# Resizing the blank hole for painted tubes



## HoratioHornblower

Hello all, just a small trick that might help someone. Just my way of doing things, so you may have something better that you do. If so please share, I want to know!
 
This is what I do to resize the holes on my blanks after the tubes have been painted. I feed some steel wool onto a drill bit that I don't care about which is rotating at 500-1750 rpm. I use #1 grade for the first step, and usually I have the drill press go at a slower speed for this grade. I then run the blank up and down the steel wool that is on the bit until I am close to the size that I want. Then, I take another bit that I don't care about and feed some 0000 grade steel wool onto it. I then take out the scratches from the #1 grade and make sure the blank is to the size I want. There you go! 
 
Some notes on what NOT to do!  Don't have so much steel wool on the bit that when you slide the blank onto it that you have to force the blank much. This could drastically change the size of the end that is pointed up. Also, if you have the bit at higher speeds this effect will be more pronounced. The wool should be fairly tight in the blank, but not too tight! Practice for this one more than anything. Another thing to consider is if you cut your tubes to the exact length and then use this method you have a much higher chance of ruining your blank than if you have some extra. For the finer grade steel wool I would use a higher speed, but again make sure that there is not too much wool on the bit! I hope this helps someone.
 
Sincerely,
 
David


----------



## t001xa22

David, I for one thank you for your tips and your time. I am looking forward to trying this method out. At present, I have to consult drill bit charts to find a very slight upsize to the tube drill to allow for painting tubes/blanks. Your method sounds safer to me.


----------



## 76winger

I've taken a slightly different approach on this that works pretty well for me. 

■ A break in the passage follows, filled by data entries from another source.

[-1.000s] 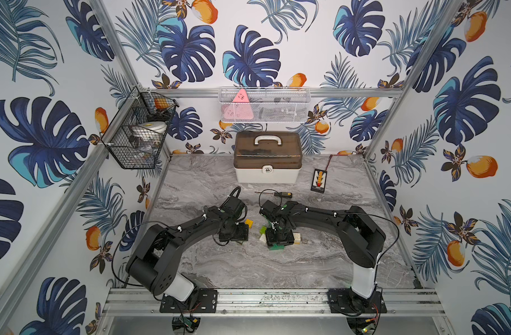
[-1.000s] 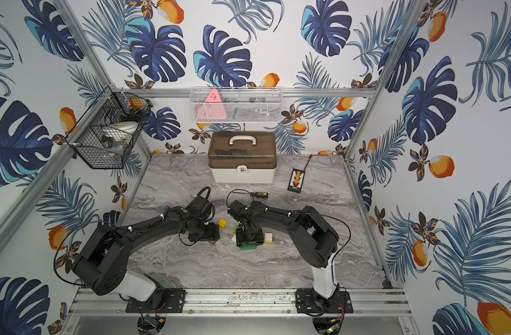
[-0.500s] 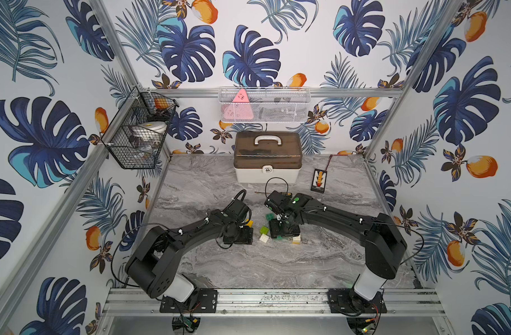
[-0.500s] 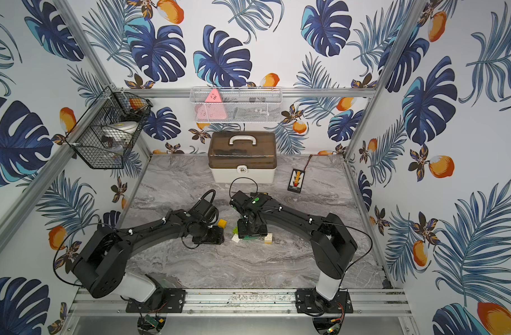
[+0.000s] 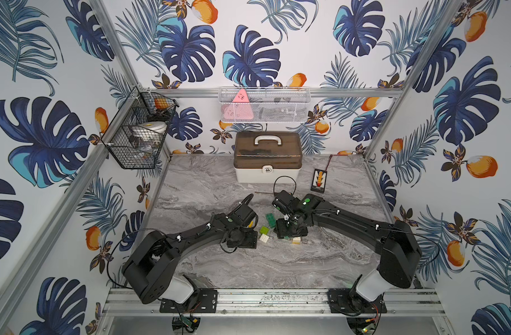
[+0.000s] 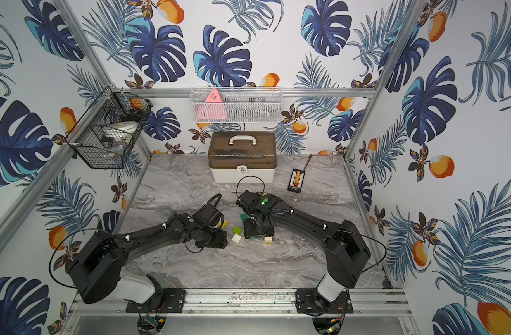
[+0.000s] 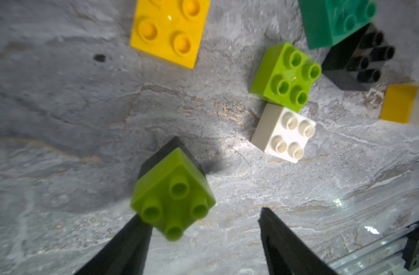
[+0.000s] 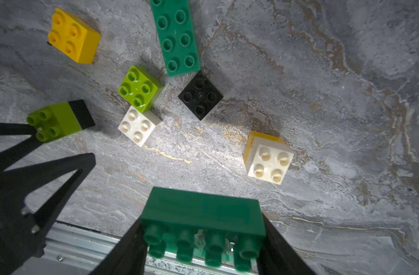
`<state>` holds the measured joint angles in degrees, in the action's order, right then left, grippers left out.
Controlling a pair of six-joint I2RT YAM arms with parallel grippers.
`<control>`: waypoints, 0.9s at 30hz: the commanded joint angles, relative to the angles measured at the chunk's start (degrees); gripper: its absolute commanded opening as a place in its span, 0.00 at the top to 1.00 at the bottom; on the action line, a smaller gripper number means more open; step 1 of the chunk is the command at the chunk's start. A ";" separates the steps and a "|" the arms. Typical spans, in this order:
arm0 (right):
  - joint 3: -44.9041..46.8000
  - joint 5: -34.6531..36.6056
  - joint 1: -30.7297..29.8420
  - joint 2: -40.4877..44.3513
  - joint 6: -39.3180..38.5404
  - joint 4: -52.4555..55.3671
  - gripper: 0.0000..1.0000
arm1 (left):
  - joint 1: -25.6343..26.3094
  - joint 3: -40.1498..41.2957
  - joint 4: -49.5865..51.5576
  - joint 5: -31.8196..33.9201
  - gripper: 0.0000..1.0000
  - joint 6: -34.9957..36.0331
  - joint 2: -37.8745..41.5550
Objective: Assemble a giraffe with lego
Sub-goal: Pick up the lego brick from the center of the board, then assemble the lego brick with the lego brick.
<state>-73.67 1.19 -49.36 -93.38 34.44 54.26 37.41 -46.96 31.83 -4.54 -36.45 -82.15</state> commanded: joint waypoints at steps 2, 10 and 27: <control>-3.84 -0.84 -0.07 -2.10 -5.50 1.26 0.53 | -0.03 -0.74 7.03 6.57 0.23 -4.09 4.98; -11.23 -5.71 -0.95 -8.46 -10.56 1.45 0.52 | -1.65 -1.48 15.54 9.19 0.22 -7.60 10.52; -31.09 -3.14 -9.08 -27.51 -7.40 11.62 0.53 | -20.71 4.28 6.48 -1.70 0.17 0.36 8.89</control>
<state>-103.28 -2.04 -57.98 -119.55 25.80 64.60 17.30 -41.76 38.96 -4.91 -38.85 -73.03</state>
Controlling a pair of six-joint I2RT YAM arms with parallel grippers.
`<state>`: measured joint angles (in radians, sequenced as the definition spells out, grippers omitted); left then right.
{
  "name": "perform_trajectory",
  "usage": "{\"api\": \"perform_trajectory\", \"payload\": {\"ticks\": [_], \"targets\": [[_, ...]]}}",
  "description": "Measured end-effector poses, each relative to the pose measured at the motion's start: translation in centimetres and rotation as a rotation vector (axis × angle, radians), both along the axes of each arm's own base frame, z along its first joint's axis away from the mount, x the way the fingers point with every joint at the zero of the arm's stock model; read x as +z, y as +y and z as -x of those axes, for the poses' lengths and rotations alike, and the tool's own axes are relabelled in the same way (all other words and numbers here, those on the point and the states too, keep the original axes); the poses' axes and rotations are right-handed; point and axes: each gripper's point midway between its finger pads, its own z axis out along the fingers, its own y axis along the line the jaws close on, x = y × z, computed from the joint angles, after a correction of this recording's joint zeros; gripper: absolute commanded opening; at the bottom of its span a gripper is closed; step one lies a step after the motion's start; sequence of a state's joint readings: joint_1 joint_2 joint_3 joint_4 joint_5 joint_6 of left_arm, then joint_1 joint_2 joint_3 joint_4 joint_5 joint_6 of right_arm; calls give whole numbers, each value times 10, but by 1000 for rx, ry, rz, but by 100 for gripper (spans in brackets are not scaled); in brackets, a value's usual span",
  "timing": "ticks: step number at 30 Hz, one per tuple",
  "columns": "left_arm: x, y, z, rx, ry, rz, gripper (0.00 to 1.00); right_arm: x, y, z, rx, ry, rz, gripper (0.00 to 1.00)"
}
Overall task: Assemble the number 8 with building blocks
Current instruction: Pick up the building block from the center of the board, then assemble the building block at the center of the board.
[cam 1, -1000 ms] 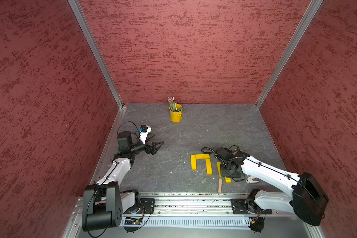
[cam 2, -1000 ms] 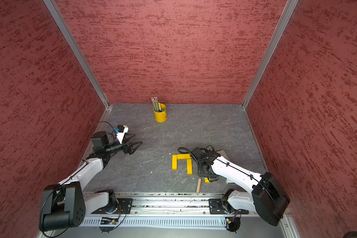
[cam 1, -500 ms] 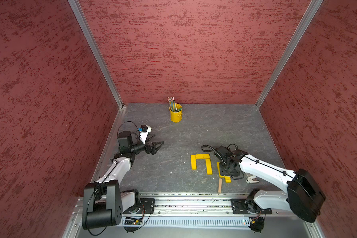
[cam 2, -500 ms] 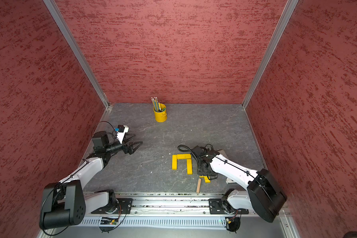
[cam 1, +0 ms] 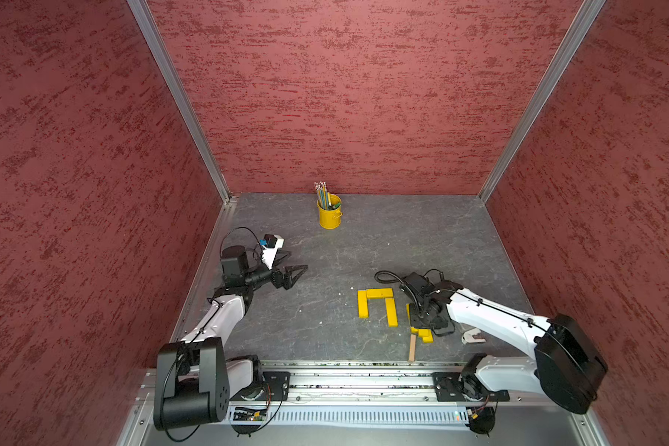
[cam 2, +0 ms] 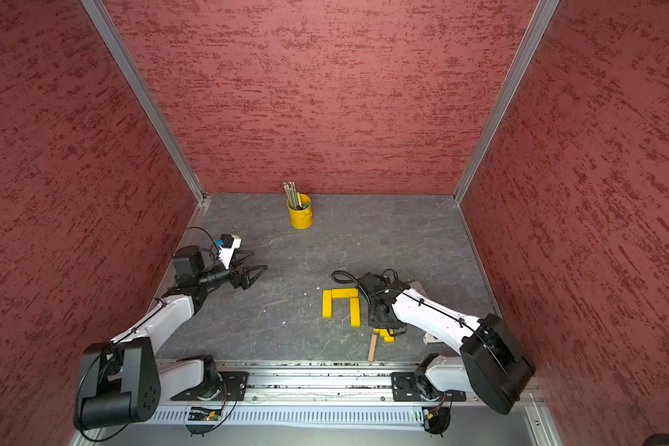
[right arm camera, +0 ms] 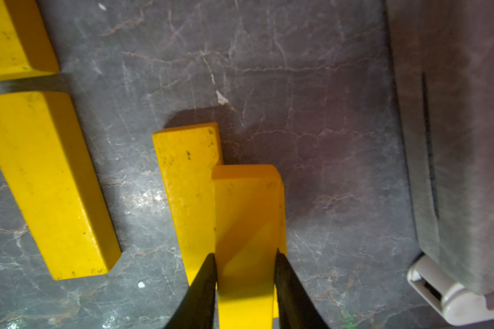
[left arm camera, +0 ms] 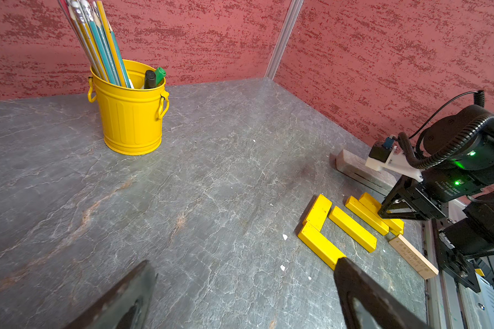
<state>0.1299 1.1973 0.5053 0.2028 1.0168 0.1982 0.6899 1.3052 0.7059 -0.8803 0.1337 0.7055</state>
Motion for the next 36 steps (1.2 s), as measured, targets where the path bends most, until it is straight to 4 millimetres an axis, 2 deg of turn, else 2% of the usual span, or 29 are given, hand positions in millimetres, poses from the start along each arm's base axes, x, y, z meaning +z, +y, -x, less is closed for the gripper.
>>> {"api": "perform_trajectory", "payload": {"ticks": [3, 7, 10, 16, 20, 23, 26, 29, 32, 36], "targets": [[0, 0, 0, 0, 0, 0, 100, 0, 0, 0, 4, 1, -2, 26], [0, 0, 0, 0, 0, 0, 100, 1, 1, 0, 9, -2, -8, 25], [0, 0, 0, 0, 0, 0, 100, 11, 5, -4, 23, -21, -20, 24], [0, 0, 0, 0, 0, 0, 100, 68, 33, -41, 97, -146, -92, 24], [0, 0, 0, 0, -1, 0, 100, 105, 59, -58, 224, -212, -119, 26], [1, 0, 0, 0, -2, 0, 100, 126, 87, -60, 381, -249, -118, 28], [2, 0, 0, 0, -7, 0, 100, 140, 115, -53, 553, -272, -101, 30], [5, 0, 1, 1, -15, -1, 99, 147, 139, -45, 713, -283, -48, 30], [8, 0, 1, 1, -30, -2, 100, 143, 157, -36, 873, -302, 34, 28], [11, 0, 0, 3, -43, -2, 100, 128, 156, -24, 1053, -323, 172, 23]]}}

On most of the tubes I've painted, it seems like there's enough  additional room for the paint without having to increase the drill size.  On the rare occasion the  tube is a little more snug, I wrap a narrow  length of 320 grit sandpaper around a dowel rod that smaller than the  hole and lightly sand the hole around its perimeter. This smooths it out  and gives that slight increase in size to accommodate the paint  thickness. If the blank is fairly transparent, an added step would be to  follow the 320 with 400.  Just be sure to apply pressure to the middle  of the tube, so you don't end up with one end of the hole larger than  the other.


----------



## gbpens

A circular file also works to enlarge a hole.


----------



## HoratioHornblower

Your welcome Bill! Im just glad that I can contribute!

I almost tried the sandpaper method, but it sounded very troublesome with needing different sized dowels and having to glue the sandpaper. With steel wool, to change the size all I have to do is to feed the wool onto the bit as it rotates. If I need to make it smaller I take a piece of scrap wood and run it up and down the wool until it is the right size. Does it take you much time to set up the sand paper?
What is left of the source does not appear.